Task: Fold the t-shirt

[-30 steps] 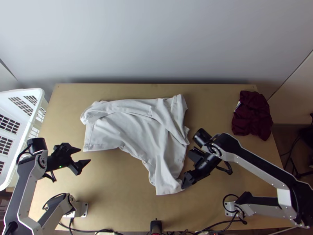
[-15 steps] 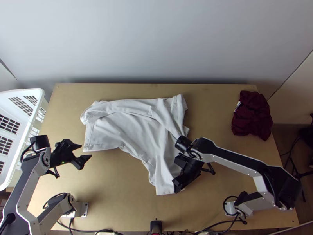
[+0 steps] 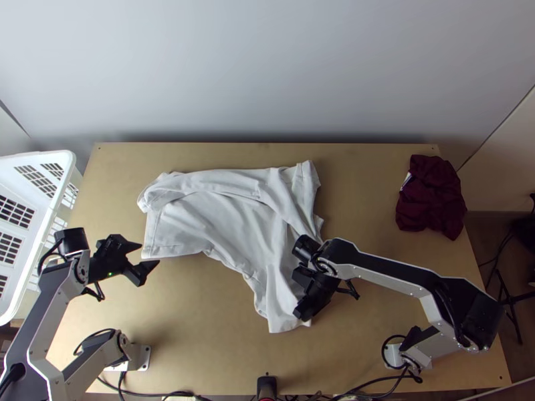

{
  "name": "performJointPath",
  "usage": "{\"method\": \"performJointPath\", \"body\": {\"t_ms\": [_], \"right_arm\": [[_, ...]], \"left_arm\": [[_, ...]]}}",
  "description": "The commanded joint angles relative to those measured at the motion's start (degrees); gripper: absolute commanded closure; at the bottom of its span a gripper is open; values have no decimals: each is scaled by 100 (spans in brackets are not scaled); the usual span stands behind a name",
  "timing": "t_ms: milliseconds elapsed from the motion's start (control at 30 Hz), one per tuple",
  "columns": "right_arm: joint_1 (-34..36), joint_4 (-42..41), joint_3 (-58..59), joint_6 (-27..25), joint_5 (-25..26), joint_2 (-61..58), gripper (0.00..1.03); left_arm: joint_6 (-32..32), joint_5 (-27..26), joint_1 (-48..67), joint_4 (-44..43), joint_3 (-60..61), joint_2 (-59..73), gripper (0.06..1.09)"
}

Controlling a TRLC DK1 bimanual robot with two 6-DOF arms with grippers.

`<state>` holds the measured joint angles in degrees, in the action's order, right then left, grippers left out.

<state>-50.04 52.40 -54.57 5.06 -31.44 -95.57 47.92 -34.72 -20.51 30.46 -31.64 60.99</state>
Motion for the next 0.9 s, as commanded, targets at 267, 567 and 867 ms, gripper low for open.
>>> {"method": "performJointPath", "body": {"t_ms": [267, 567, 867], "right_arm": [[-155, -301, 43, 118, 112, -14, 100], [-261, -248, -160, 250, 103, 21, 100], [-278, -134, -441, 276, 94, 21, 100]], "left_arm": [[-178, 220, 153, -251, -185, 484, 11], [-266, 501, 162, -655, -343, 1117, 11], [-187, 844, 170, -910, -387, 1600, 11]]}}
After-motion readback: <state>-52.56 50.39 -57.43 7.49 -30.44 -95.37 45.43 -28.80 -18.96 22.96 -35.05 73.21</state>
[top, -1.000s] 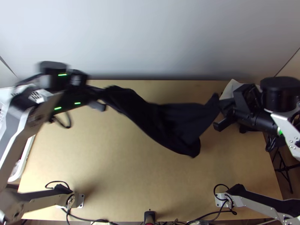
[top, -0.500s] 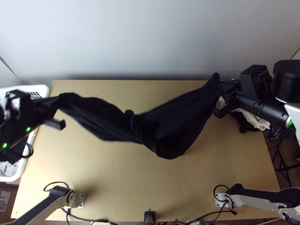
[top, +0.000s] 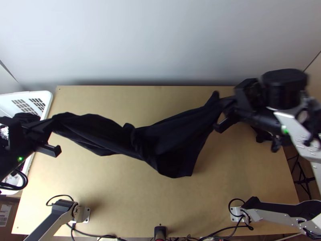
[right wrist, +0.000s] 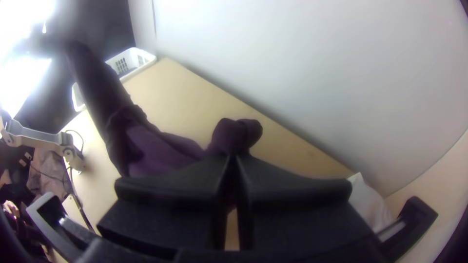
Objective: Fold the t-shirt
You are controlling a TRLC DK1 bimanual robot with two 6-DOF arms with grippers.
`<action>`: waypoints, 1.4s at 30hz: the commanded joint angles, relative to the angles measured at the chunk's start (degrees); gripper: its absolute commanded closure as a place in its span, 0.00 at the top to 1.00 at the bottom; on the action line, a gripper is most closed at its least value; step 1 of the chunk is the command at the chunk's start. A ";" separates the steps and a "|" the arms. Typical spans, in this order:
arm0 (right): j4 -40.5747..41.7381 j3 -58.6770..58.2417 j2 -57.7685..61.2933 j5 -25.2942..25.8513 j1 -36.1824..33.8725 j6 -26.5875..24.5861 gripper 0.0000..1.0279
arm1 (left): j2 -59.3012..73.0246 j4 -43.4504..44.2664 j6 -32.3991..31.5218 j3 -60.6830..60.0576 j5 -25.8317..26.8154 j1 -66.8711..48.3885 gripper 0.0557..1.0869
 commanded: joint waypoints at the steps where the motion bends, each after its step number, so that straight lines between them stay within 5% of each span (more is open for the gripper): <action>1: 6.21 -13.34 -1.38 -1.98 -0.15 -1.20 0.03 | -2.07 -1.53 -0.60 -3.27 0.65 0.28 0.03; 27: 13.42 -19.32 -2.61 -3.82 -7.36 0.29 0.03 | 15.69 17.46 -4.38 -1.86 0.13 0.64 0.03; 42: 20.28 -46.65 -5.95 -7.60 -6.21 0.56 0.03 | 0.31 11.57 -6.67 -18.83 0.65 -7.98 0.03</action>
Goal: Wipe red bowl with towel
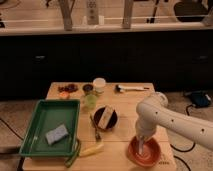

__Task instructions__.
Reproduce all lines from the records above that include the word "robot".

__Solution__.
Controlling a TRLC DK1 bimanual robot with two 6-DOF arms with grippers.
You are controlling a TRLC DK1 bimanual robot with two 6-DOF arms with grippers.

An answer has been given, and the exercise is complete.